The campaign targeted three sustainable eating habits.food waste; scratch cooking — more cooking from scratch linked to a healthier diet. It aimed to address barriers to change, improve attitudes and knowledge, and create long-term behavioral change across these three areas.
Deeper engagement with consumers to understand their motivations and barriers to change should be a key aspect of campaign design.
The campaign involved 100 households, including retirees, families with children and young couples. What they all had in common was a desire to be more sustainable and an openness to eating in different ways for their health, their families and the planet. Marks & Spencer and Hubbub provided attendees with a variety of tools including recipes, tips and hacks, live cooking, educational content, meal planners, and more. They were also given the products they needed to participate in Cookalong, removing the risk factor often cited as a barrier to trying new foods. We shared pictures of our meals and asked each other questions. This was important in creating a community and providing group support.
After the campaign, households reported eat less meat (from 5-6 times a week to 3-4 times a week), more plant protein and vegetables (number of households eating 5 servings of vegetables a day increased from 40% to 68%) resulting in less food wastage. reduced (households report “never waste”). He increased from 9% to 49%) and more from scratch (73% of households increased from scratch). Knowledge of sustainable diets, willingness to buy plant-based meat alternatives, and increased confidence in cooking. These effects lasted for 3 months after the campaign ended, during which time meat consumption was reduced to 1-2 times a week. This demonstrates the importance of supporting consumers in the process of changing their diet to effect long-term change.
looking to the future
While these insights are in some ways specific to the UK (e.g. the need to focus on cooking skills training may be less important in other markets), these two campaigns demonstrate that food companies It gives you some key insights no matter where you are based.
First, it can lead to increased sales by making products easier for consumers to find, find, and more affordable. However, this increase in plant-based needs must be matched by a decline in meat and dairy in order to enable a more sustainable consumer diet.

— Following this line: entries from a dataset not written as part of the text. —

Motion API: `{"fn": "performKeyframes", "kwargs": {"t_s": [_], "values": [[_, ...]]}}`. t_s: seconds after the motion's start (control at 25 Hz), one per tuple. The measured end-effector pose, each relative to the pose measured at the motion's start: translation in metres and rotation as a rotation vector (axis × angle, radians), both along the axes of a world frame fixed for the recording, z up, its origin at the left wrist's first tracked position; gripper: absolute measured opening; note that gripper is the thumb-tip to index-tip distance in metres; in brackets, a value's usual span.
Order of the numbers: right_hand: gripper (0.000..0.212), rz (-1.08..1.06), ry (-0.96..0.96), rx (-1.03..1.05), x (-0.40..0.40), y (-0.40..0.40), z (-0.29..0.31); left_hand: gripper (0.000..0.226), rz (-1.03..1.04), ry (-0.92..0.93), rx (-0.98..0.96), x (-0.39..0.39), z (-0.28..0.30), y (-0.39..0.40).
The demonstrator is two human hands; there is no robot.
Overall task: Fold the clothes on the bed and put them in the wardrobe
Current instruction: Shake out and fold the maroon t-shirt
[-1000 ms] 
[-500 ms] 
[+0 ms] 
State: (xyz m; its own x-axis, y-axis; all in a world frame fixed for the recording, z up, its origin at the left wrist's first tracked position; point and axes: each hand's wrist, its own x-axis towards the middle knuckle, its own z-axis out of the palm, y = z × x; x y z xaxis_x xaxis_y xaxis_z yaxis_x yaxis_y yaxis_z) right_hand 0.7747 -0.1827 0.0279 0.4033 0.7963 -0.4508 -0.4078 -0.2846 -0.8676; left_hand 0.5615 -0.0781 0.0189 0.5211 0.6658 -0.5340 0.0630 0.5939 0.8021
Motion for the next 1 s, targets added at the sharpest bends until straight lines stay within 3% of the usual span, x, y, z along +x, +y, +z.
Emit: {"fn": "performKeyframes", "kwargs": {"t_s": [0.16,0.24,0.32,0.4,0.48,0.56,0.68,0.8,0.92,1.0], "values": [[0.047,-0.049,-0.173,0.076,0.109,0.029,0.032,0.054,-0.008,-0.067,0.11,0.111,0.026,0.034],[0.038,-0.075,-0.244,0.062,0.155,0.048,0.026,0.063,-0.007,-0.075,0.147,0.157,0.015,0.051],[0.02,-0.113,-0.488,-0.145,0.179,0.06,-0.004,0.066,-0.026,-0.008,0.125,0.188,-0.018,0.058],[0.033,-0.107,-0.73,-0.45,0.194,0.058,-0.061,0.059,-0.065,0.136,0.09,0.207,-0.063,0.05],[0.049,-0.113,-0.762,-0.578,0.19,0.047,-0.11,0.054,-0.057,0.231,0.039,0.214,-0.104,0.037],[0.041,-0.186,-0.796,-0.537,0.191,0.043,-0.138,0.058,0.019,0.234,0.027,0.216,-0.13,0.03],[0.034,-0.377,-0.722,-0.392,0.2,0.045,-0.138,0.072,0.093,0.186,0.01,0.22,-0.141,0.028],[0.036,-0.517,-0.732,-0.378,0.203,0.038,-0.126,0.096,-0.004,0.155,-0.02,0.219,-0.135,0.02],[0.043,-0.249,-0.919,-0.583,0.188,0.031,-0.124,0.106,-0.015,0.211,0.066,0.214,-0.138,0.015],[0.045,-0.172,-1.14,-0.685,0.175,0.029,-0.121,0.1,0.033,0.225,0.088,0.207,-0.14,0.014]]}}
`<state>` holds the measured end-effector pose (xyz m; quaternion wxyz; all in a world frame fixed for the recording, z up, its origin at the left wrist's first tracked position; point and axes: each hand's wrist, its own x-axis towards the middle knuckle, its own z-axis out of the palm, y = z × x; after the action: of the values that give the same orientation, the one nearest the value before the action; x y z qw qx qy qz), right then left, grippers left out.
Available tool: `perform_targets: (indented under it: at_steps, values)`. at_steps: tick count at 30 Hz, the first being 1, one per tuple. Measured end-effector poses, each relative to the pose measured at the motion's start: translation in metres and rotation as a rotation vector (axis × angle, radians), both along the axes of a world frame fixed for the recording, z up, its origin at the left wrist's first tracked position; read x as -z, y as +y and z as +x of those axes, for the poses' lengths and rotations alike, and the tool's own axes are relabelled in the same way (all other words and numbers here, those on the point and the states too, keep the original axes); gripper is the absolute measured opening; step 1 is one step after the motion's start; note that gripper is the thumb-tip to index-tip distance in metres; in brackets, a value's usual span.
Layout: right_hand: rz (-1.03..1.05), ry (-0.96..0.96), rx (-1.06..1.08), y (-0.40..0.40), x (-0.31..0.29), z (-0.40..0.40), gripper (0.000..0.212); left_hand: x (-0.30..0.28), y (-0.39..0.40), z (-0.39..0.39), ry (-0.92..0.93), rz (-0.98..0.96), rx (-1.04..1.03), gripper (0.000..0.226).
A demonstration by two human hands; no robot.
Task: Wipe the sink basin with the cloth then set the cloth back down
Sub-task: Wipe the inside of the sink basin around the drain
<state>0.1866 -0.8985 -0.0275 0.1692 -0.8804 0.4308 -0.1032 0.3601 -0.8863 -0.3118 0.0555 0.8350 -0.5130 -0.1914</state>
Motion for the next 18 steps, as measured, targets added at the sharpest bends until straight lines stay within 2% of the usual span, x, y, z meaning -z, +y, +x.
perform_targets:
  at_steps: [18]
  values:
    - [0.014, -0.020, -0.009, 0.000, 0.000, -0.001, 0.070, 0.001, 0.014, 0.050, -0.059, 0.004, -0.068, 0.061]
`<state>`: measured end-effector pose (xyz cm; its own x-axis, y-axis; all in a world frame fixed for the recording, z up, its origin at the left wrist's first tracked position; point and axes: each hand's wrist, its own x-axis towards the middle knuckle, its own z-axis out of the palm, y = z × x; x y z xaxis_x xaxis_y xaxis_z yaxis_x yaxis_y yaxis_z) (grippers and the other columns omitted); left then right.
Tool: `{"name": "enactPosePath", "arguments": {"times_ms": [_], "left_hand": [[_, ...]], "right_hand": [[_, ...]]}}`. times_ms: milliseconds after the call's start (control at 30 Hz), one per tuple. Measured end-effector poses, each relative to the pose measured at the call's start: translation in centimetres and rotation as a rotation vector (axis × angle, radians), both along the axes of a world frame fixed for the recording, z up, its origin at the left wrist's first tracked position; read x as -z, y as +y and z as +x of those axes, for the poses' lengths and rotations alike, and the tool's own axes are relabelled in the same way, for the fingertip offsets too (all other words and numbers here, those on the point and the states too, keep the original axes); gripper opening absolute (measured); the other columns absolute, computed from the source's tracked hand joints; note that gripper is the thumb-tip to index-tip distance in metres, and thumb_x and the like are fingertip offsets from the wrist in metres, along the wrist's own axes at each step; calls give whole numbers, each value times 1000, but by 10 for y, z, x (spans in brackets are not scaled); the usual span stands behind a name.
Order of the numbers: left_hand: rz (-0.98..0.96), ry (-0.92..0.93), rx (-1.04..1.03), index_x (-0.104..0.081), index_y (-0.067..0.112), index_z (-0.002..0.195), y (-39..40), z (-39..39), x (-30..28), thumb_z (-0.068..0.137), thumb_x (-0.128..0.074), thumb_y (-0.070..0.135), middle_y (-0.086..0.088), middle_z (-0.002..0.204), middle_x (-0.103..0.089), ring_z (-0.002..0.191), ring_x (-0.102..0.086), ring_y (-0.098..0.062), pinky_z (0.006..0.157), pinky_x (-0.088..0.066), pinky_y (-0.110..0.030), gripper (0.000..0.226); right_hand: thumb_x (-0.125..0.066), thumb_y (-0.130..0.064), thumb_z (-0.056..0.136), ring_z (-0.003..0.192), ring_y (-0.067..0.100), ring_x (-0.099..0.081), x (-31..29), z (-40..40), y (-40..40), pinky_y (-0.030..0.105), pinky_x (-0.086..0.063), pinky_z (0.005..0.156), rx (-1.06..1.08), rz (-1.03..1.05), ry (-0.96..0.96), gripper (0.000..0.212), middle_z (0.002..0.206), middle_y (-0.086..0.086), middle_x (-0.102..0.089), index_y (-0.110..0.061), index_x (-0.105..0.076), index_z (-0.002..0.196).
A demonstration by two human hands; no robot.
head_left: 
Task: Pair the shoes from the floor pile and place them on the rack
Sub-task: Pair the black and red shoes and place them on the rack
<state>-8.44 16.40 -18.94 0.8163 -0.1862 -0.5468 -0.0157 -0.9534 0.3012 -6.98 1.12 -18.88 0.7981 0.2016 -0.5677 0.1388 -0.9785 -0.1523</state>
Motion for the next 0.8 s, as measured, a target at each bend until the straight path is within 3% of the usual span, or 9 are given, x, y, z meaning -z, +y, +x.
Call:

Instead of increasing sales on a base, strategies and marketing campaigns should be designed with the aim of rebalancing baskets and plates and increasing plant-based share in baskets or menus.
Second, engaging more deeply with consumers to understand their motivations and barriers to change should be a key aspect of campaign design. Use this information to create long-term behavior change and improve brand awareness by designing targeted engagement campaigns that build skills, address knowledge gaps, and boost confidence. I can. However, for such engagement campaigns to work, consumers need to be open to change. A subconscious design approach may work well for more resistant customers.
When I started working with food companies, sustainable eating was a difficult topic to grab attention.In the last few years in the UK both Tesco When Sainsbury’s started talking to consumers about the benefits of consuming more vegetables and plant-based proteins.
Ultimately, efforts to change consumer behavior must be accompanied by more strategic and fundamental changes. Food companies must aggressively shift their product portfolios and menus to focus on sustainably sourced plants and “less is more” meat. Policy makers must adapt laws and regulations to create an enabling environment for businesses, farmers and consumers. But we all have a role to play in creating a positive food culture centered around nutritious, sustainable and delicious food. Supporting things is a great place to start.